WORK TO COMPLETE >> Please reproduce the data below exactly, from the first line to the last.

━━ DATA PROVIDED ━━

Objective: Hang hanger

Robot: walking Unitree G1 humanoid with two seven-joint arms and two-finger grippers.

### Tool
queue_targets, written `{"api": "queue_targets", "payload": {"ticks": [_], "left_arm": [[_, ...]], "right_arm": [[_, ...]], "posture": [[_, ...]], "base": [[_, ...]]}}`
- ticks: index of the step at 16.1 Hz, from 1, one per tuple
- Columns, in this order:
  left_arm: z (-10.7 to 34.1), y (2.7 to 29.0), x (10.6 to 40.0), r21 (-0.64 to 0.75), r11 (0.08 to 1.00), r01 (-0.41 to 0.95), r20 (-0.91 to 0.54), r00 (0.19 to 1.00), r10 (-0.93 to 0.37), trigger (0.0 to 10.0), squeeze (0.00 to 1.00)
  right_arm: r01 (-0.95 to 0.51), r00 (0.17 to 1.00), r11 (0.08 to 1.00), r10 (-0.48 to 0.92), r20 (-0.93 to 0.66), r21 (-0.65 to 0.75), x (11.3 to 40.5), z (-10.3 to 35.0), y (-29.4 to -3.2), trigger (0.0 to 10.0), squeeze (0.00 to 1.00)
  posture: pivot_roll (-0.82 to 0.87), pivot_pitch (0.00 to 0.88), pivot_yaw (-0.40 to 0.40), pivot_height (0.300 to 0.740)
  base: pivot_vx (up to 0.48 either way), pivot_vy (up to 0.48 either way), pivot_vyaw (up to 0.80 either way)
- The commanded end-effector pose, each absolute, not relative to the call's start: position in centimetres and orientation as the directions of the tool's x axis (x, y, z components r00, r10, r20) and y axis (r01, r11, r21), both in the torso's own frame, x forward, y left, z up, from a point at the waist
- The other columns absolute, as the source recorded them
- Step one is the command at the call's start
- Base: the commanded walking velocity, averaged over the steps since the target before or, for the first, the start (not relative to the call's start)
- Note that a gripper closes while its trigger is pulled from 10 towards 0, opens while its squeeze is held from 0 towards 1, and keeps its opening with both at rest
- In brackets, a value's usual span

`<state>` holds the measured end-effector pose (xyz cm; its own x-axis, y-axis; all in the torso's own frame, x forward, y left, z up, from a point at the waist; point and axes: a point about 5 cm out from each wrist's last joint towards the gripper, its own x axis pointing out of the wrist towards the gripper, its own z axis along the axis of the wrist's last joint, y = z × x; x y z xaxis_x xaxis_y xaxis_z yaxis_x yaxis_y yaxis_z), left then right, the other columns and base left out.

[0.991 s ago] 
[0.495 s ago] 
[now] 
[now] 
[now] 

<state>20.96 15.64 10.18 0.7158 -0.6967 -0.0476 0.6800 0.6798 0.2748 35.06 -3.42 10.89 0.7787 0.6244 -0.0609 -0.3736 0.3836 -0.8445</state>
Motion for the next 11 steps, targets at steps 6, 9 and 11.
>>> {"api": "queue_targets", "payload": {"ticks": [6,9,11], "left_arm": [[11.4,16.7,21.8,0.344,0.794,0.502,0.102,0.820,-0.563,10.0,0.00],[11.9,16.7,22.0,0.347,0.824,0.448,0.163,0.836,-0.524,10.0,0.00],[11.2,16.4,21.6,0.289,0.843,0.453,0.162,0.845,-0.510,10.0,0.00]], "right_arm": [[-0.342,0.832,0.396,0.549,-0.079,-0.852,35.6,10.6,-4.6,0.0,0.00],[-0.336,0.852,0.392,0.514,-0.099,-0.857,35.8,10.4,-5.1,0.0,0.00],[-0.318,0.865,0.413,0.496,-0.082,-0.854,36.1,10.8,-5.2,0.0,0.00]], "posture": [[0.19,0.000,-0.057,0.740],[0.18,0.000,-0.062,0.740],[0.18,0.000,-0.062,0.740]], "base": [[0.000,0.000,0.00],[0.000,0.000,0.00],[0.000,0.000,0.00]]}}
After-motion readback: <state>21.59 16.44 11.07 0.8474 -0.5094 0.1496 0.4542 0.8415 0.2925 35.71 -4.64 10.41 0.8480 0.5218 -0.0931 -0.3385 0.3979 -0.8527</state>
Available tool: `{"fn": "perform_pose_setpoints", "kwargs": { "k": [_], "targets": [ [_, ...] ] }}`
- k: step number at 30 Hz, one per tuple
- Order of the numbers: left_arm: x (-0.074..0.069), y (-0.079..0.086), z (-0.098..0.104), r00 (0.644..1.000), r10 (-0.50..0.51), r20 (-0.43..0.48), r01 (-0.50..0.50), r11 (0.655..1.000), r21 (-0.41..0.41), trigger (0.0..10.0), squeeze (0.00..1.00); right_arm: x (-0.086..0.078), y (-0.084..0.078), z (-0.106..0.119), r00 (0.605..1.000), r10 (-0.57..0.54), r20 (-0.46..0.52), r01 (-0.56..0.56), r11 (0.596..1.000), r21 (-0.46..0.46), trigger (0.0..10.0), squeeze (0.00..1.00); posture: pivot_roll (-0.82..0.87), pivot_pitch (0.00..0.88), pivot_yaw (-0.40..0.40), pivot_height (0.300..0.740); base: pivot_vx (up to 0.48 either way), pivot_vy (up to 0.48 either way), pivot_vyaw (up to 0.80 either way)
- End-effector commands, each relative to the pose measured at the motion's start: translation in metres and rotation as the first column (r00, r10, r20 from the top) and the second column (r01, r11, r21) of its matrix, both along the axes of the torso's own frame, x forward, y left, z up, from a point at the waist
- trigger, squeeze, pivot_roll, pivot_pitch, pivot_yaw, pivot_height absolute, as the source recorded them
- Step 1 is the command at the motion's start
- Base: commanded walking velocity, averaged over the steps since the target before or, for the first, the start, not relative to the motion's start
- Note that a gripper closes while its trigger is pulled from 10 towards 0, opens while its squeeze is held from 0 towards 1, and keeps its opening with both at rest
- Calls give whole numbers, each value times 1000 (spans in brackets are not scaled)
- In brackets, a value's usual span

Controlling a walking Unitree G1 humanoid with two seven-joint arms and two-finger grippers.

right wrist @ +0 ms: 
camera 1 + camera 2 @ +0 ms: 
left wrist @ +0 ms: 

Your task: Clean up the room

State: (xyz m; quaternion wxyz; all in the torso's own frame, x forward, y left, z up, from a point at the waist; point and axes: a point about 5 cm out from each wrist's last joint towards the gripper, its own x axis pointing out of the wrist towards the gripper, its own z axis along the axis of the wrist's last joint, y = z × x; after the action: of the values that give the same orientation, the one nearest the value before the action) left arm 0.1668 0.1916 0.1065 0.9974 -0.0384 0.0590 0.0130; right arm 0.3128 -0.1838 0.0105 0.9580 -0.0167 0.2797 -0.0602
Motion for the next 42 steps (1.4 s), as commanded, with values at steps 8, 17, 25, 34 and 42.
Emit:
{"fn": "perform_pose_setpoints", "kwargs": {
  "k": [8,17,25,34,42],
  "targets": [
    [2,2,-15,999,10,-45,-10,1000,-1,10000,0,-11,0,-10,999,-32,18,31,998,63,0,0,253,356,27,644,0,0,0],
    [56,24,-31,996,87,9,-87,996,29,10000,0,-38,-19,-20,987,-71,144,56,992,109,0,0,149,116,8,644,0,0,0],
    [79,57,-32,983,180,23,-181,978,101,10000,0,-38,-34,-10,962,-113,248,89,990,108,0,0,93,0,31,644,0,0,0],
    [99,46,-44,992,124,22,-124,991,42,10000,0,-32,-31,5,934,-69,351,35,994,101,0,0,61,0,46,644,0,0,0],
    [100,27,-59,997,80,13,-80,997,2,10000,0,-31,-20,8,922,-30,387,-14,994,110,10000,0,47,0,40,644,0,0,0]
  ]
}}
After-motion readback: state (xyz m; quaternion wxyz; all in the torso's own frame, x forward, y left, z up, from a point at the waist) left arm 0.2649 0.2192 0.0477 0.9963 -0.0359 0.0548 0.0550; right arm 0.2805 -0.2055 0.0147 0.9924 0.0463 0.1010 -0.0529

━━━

RESULT FOR THIS EXERCISE >>
Objective: Hang hanger

Robot: walking Unitree G1 humanoid with two seven-joint arms and two-finger grippers.

### Tool
queue_targets, written `{"api": "queue_targets", "payload": {"ticks": [_], "left_arm": [[_, ...]], "right_arm": [[_, ...]], "posture": [[_, ...]], "base": [[_, ...]]}}`
- ticks: index of the step at 16.1 Hz, from 1, one per tuple
- Columns, in this order:
  left_arm: z (-10.7 to 34.1), y (2.7 to 29.0), x (10.6 to 40.0), r21 (-0.64 to 0.75), r11 (0.08 to 1.00), r01 (-0.41 to 0.95), r20 (-0.91 to 0.54), r00 (0.19 to 1.00), r10 (-0.93 to 0.37), trigger (0.0 to 10.0), squeeze (0.00 to 1.00)
  right_arm: r01 (-0.95 to 0.51), r00 (0.17 to 1.00), r11 (0.08 to 1.00), r10 (-0.48 to 0.92), r20 (-0.93 to 0.66), r21 (-0.65 to 0.75), x (11.3 to 40.5), z (-10.3 to 35.0), y (-29.4 to -3.2), trigger (0.0 to 10.0), squeeze (0.00 to 1.00)
  posture: pivot_roll (-0.82 to 0.87), pivot_pitch (0.00 to 0.88), pivot_yaw (-0.40 to 0.40), pivot_height (0.300 to 0.740)
  base: pivot_vx (up to 0.48 either way), pivot_vy (up to 0.48 either way), pivot_vyaw (up to 0.80 either way)
- The commanded end-effector pose, each absolute, not relative to the call's start: position in centimetres and orientation as the directions of the tool's x axis (x, y, z components r00, r10, r20) and y axis (r01, r11, r21), both in the torso's own frame, x forward, y left, z up, from a point at the waist
- The other columns absolute, as the source recorded them
- Step one is the command at the call's start
- Base: the commanded walking velocity, averaged over the steps since the target before or, for the first, the start (not relative to the call's start)
- Note that a gripper closes while its trigger is pulled from 10 towards 0, opens while its squeeze is held from 0 towards 1, and keeps its opening with both at rest
- In brackets, a value's usual span

`<state>` holds the measured end-effector pose (xyz cm; its own x-axis, y-axis; all in the torso's own frame, x forward, y left, z up, from a point at the waist; point and axes: a point about 5 cm out from each wrist's last joint towards the gripper, its own x axis pointing out of the wrist towards the gripper, its own z axis along the axis of the wrist's last joint, y = z × x; x y z xaxis_x xaxis_y xaxis_z yaxis_x yaxis_y yaxis_z), left then right, the other columns and base left out.

[0.991 s ago] 
[0.495 s ago] 
[now] 
[now] 
[now] 

<state>20.96 15.64 10.18 0.7158 -0.6967 -0.0476 0.6800 0.6798 0.2748 35.06 -3.42 10.89 0.7787 0.6244 -0.0609 -0.3736 0.3836 -0.8445</state>
Motion for the next 11 steps, targets at steps 6, 9 and 11.
>>> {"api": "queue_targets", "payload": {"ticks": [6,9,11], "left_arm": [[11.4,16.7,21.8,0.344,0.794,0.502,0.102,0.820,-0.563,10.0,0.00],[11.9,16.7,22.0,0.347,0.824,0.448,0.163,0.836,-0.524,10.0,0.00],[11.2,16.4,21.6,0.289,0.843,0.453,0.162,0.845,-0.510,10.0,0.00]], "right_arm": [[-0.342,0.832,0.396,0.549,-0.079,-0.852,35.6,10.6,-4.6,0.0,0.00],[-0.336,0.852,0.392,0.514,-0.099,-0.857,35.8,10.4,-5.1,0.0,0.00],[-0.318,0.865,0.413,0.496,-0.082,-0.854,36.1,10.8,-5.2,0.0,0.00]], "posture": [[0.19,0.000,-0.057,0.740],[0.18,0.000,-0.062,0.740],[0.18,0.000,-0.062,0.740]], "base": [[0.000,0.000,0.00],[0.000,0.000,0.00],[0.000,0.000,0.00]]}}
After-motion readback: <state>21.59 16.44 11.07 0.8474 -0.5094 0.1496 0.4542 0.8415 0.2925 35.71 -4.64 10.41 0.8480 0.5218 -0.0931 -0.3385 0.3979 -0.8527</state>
Available tool: `{"fn": "perform_pose_setpoints", "kwargs": { "k": [_], "targets": [ [_, ...] ] }}`
- k: step number at 30 Hz, one per tuple
- Order of the numbers: left_arm: x (-0.074..0.069), y (-0.079..0.086), z (-0.098..0.104), r00 (0.644..1.000), r10 (-0.50..0.51), r20 (-0.43..0.48), r01 (-0.50..0.50), r11 (0.655..1.000), r21 (-0.41..0.41), trigger (0.0..10.0), squeeze (0.00..1.00); right_arm: x (-0.086..0.078), y (-0.084..0.078), z (-0.106..0.119), r00 (0.605..1.000), r10 (-0.57..0.54), r20 (-0.46..0.52), r01 (-0.56..0.56), r11 (0.596..1.000), r21 (-0.46..0.46), trigger (0.0..10.0), squeeze (0.00..1.00); posture: pivot_roll (-0.82..0.87), pivot_pitch (0.00..0.88), pivot_yaw (-0.40..0.40), pivot_height (0.300..0.740); base: pivot_vx (up to 0.48 either way), pivot_vy (up to 0.48 either way), pivot_vyaw (up to 0.80 either way)
- End-effector commands, each relative to the pose measured at the motion's start: translation in metres and rotation as the first column (r00, r10, r20 from the top) and the second column (r01, r11, r21) of its matrix, both along the axes of the torso's own frame, x forward, y left, z up, from a point at the waist
- trigger, squeeze, pivot_roll, pivot_pitch, pivot_yaw, pivot_height absolute, as the source recorded them
- Step 1 is the command at the motion's start
- Base: commanded walking velocity, averaged over the steps since the target before or, for the first, the start, not relative to the motion's start
- Note that a gripper closes while its trigger is pulled from 10 towards 0, opens while its squeeze is held from 0 towards 1, and keeps its opening with both at rest
- Calls give whole numbers, each value times 1000 (spans in brackets are not scaled)
- In brackets, a value's usual span

Controlling a walking Unitree G1 humanoid with two seven-joint arms and two-finger grippers.

right wrist @ +0 ms: 
camera 1 + camera 2 @ +0 ms: 
left wrist @ +0 ms: 

Your task: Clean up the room

State: (xyz m; quaternion wxyz; all in the torso's own frame, x forward, y left, z up, from a point at the waist; point and axes: a point about 5 cm out from each wrist's last joint towards the gripper, its own x axis pointing out of the wrist towards the gripper, its own z axis along the axis of the wrist's last joint, y = z × x; after the action: of the values that give the same orientation, the one nearest the value before the action) left arm 0.1668 0.1916 0.1065 0.9974 -0.0384 0.0590 0.0130; right arm 0.3128 -0.1838 0.0105 0.9580 -0.0167 0.2797 -0.0602
Motion for the next 42 steps (1.4 s), as commanded, with values at steps 8, 17, 25, 34 and 42.
Emit:
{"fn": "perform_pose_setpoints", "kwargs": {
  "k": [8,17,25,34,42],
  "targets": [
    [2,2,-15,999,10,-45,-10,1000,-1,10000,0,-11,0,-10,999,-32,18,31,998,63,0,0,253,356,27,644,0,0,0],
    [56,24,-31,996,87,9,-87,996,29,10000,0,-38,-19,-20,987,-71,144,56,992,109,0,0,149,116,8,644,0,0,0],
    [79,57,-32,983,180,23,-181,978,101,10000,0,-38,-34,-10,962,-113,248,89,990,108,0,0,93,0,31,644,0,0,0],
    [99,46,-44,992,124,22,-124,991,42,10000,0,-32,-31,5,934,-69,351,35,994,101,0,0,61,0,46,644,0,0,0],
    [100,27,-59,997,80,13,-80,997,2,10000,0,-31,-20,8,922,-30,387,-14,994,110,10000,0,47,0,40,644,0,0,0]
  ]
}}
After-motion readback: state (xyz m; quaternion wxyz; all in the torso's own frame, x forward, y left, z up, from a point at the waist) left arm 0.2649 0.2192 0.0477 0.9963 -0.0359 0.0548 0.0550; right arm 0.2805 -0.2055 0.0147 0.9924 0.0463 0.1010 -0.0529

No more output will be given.